**Work instructions**:
The lines to reproduce from the material below are those from the one containing "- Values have" through the one containing "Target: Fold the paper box", both included; write them out exactly and add nothing.
---------- Entries provided
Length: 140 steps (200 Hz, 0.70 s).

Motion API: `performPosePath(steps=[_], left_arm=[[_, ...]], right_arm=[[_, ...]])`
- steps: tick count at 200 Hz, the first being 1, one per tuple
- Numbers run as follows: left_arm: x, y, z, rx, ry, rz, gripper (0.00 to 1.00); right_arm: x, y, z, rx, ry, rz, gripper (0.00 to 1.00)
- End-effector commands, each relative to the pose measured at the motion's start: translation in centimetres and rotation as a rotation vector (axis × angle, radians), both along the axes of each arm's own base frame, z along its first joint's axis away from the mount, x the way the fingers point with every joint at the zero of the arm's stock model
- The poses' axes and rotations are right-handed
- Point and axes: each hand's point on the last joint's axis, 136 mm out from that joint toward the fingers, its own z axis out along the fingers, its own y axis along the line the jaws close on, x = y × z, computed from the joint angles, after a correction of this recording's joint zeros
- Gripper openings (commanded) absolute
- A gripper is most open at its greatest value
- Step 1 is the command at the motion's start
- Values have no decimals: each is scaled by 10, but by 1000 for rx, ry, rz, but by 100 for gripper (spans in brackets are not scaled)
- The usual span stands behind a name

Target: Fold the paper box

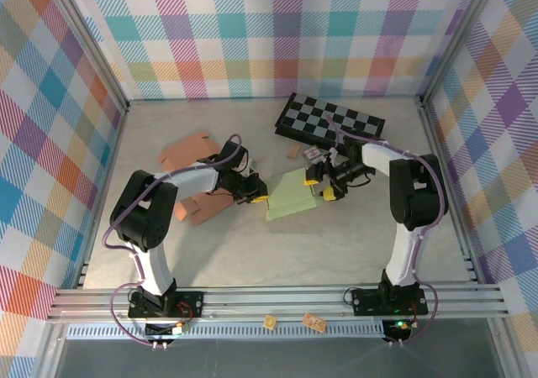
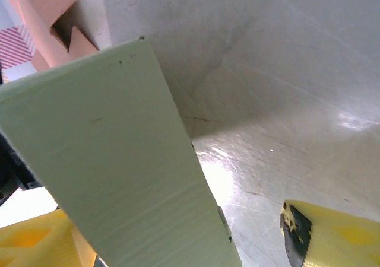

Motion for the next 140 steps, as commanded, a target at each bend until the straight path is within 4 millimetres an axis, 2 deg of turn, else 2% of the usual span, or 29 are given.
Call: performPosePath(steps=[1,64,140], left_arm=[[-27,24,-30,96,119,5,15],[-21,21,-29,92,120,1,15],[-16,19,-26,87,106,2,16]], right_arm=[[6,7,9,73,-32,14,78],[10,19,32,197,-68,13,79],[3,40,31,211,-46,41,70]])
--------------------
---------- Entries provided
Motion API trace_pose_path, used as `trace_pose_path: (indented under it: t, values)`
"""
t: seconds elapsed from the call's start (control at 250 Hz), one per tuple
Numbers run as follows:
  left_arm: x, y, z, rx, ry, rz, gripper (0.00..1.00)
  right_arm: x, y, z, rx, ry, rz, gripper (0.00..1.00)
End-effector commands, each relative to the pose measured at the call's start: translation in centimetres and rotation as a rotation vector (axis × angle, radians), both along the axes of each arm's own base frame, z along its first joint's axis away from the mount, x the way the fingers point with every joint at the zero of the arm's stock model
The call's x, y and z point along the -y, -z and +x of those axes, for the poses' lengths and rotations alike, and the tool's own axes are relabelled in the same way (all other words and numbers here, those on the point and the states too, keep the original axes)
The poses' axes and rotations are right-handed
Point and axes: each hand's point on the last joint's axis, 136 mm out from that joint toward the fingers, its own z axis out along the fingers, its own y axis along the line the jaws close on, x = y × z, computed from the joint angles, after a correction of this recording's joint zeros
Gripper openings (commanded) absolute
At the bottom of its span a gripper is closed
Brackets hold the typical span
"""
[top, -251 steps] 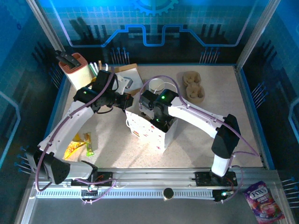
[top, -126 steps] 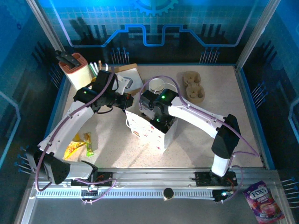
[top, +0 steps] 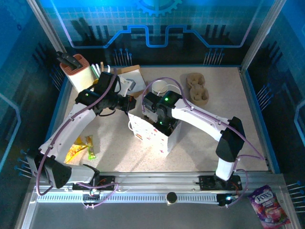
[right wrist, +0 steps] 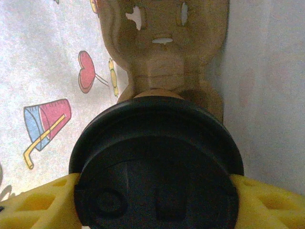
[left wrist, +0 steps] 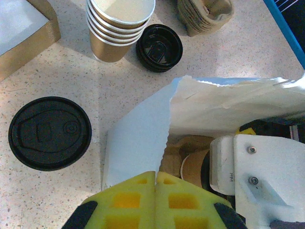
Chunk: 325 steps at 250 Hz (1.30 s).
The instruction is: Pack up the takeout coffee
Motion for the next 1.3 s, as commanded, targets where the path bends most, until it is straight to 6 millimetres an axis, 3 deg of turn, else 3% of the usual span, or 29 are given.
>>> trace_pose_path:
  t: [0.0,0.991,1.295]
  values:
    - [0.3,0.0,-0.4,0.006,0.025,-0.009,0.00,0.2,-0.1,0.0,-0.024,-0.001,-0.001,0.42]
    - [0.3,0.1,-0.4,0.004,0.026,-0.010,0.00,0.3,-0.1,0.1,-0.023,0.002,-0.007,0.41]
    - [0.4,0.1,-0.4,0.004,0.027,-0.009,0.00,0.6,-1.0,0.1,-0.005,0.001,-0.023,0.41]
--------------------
**Answer space**:
- Values have no decimals: each is scaled by 10, but by 1000 for rx, ry, rz, but by 100 for gripper (spans in brackets are not scaled)
- The usual span stands behind a name

Target: Fold the paper box

The answer is complete.